Raasch v. Goulet

Decision Date26 May 1925
Docket NumberNo. 4835.,4835.
PartiesRAASCH v. GOULET.
CourtNorth Dakota Supreme Court

OPINION TEXT STARTS HERE

Syllabus by the Court.

Where G. entered into an executory contract with L. for the sale, to the latter, of certain real property in North Dakota, and L. is placed in possession under his contract, and, where L. thereafter, while in such possession, and with the knowledge and acquiescence of G., sells the premises to R., R. becomes an assignee of L. within the purview of sections 8119-8122, C. L. 1913, and it is incumbent upon G., in the event he desires to cancel the contract with L., as against R., as assignee, to serve notice of cancellation upon R.; and service of notice of cancellation upon L. alone, does not cancel or forfeit the rights acquired by R. as assignee of L. Williams v. Corey et al., 21 N. D. 509, 131 N. W. 457, Ann. Cas. 1913B, 731, followed.

The plaintiff, in an action for conversion, must recover on the strength of his own title, and not on the weakness of that of his adversary.

In the instant case plaintiff sued for the conversion of certain grain and hay. For reasons stated in the opinion, it is held that plaintiff has no title to the grain, but has title to the hay.

Appeal from District Court, Barnes County; Pugh, Special Judge.

Action by Casper F. Raasch against George O. Goulet. Judgment for defendant, and plaintiff appeals. Reversed and remanded.

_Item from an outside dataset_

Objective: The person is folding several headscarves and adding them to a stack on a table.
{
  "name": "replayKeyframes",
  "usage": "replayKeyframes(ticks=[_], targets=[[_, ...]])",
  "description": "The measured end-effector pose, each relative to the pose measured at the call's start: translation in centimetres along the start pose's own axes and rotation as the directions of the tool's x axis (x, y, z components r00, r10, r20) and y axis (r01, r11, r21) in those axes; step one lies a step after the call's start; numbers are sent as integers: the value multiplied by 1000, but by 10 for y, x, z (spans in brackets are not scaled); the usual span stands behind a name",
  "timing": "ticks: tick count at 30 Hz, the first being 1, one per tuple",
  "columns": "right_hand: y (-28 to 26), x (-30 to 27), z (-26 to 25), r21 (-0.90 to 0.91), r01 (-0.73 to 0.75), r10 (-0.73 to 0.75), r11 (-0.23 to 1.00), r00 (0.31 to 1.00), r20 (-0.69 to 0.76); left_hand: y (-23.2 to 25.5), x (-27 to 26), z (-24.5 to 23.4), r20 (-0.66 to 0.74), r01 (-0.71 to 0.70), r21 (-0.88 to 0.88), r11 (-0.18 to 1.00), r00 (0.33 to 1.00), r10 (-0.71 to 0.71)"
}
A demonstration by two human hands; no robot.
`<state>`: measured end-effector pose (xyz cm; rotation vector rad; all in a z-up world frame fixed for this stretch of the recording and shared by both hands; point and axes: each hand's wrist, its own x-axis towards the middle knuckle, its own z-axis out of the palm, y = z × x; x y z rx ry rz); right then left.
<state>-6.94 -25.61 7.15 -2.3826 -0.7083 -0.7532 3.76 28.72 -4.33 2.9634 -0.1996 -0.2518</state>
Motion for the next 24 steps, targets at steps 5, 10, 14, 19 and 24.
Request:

Lemke & Weaver, of Fargo, for appellant.

Combs & Ritchie, of Valley City, for respondent.

CHRISTIANSON, C. J.

This is a sequel to Raasch v. Goulet, 194 N. W. 380, and arises out of the same transaction which was involved in that case. That was an action for moneys had and received, brought to recover moneys which the plaintiff, Raasch, had paid to the defendant, Goulet, for certain seed grain. This is an action in conversion, brought to recover damages for the conversion of 50 tons of hay, and the crops produced from the seed grain involved in the former suit. This case was dismissed by the trial court at the close of plaintiff's case, and plaintiff has appealed from the judgment.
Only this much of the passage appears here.